35話:VS茨木童子③

 俺は戦闘系のスキルを発動。

 茨木童子が俺の雰囲気の変化に気付き、小さく「ほう」と声を零した。

 互いに睨み合う。

 静寂の中、先に動いたのは茨木童子だった。


 迫る切っ先はとてもゆっくりで、俺は顔を僅かに傾けることで躱す。

 驚いた顔をする茨木童子だが、攻撃の手は緩めなかった。

 立て続けに攻撃を続けるが、それでも俺に掠り傷一つすら付けられていない。

 茨木童子が大きく距離を取ったが、俺は見逃さずに詰め寄った。


「――なっ⁉」


 10メートルほど距離があったのにも関わらず、一瞬で間合いに詰め寄った俺を見て驚きの声を漏らした。


「はっ!」


 振るわれた聖剣に反応が遅れた茨木童子だったが、キンッという甲高い音が響いた。

 何とか弾いたようだが、それだけだ。

 俺の攻撃はまだ終わっていない。

 茨木童子が妖術を使えるように、俺は魔法を使える。

 そして茨木童子の体勢が崩れ、足元に視線を落とした。


「んなっ⁉ これは一体!」

「知らないか? 魔法だよ」


 俺は茨木童子の足元の一部に、ぬかるみを作ることで体勢を崩させたのだ。


「魔法だと⁉ 可笑しな妖術を使う!」


 振るわれ妖刀を下がることで躱す。

 ぬかるみから脱した茨木童子に、俺は答えた。


「まあ、妖術よりは魔法の方が応用力などもあるからな。こうした小技は妖術じゃあできないだろ?」

「小癪な! ――羅生門!」


 羅生門が現れ、無数の魔物が出現し、俺へと迫る。


「――エアカッター!」


 俺が腕を振るうと、迫っていた無数の魔物が上下に切断された。

 だが、今までの魔物とは違い、斬られた個所から再生を始めた。


「無駄だ。それらは蘇る不死の魔物よ」


 黒い笑みを浮かべる茨木童子ではあるが、残念かな。

 たとえ再生しようと、魔は聖には敵わない。


「無駄というなら教えてやる。不死など存在しないと。――浄化の炎ホーリーフレア


 手のひらを向けると、そこから青白い炎がブレスのように魔物たちへと燃え広がる。


「無駄だ! たとえ炎だろうと再生する!」

「そうかな? よく見てみることだ。浄化という言葉の意味を理解するはずだ」


 言われて見たのだろう。炎に包まれた魔物は塵となりながら、再生することなく消えていく。

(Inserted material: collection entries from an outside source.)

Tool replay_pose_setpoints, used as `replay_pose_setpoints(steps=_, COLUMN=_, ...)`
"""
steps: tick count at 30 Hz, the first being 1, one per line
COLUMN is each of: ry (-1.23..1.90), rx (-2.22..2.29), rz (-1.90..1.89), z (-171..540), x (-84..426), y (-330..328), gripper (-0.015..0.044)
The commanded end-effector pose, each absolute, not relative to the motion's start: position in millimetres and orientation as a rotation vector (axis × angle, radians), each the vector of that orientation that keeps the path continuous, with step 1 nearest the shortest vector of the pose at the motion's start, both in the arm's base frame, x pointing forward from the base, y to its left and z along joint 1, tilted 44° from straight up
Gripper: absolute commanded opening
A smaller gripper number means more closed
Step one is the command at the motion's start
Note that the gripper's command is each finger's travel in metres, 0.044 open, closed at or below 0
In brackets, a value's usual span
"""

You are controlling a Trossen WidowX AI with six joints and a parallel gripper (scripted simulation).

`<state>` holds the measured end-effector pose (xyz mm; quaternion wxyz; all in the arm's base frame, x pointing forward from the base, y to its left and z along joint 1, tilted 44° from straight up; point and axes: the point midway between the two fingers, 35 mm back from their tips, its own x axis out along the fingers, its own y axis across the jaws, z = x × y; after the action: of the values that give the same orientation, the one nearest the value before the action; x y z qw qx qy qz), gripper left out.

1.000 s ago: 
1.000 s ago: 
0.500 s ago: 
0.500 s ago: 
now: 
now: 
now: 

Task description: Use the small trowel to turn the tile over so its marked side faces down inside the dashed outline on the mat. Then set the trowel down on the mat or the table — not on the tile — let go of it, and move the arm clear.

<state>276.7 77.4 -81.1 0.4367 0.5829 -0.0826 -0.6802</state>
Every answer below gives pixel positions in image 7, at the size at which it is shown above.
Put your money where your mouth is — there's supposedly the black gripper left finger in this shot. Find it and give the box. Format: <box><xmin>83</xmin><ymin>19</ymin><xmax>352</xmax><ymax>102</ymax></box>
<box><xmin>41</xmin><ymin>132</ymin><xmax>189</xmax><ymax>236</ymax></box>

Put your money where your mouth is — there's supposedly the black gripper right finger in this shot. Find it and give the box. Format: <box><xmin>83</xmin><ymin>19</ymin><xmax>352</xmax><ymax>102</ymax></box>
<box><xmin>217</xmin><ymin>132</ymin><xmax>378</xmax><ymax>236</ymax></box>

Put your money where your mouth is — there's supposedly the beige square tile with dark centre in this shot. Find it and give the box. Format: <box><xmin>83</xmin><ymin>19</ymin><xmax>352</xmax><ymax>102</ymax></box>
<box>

「再生しない……浄化。そうか、なるほど。だが、それがどうした! まだ私がいる!」

「お前に勝ち目はない」

「なに?」


 俺は聖剣を茨木童子へと突き付けて言い放った。


「お前は俺よりも――弱い」

「――ッ!! 小僧が調子に乗りよって!」


 迫る茨木童子の右腕が飛んだ。


「は?」


 俺に斬られた肩を見て、次に落ちた腕に視線を落とした。

 切断されて地面に転がる腕は、切断面から徐々に塵となって消えていく。


「一体なにが起きた……? 何をした?」


 痛みを感じないのは妖怪だからだろうか。

 そんな疑問はさておき、俺は茨木童子の疑問に答えた。


「斬った。それだけだ」

「見ればわかる! いつ斬った! 私には貴様が動いたのが見えなかった!」


 それもそのはずだ。だって実力が違いすぎるのだから。

 本気を出した今の俺なら、かつての魔王すらも少しは苦戦するだろうが、確実に倒すことができるのだ。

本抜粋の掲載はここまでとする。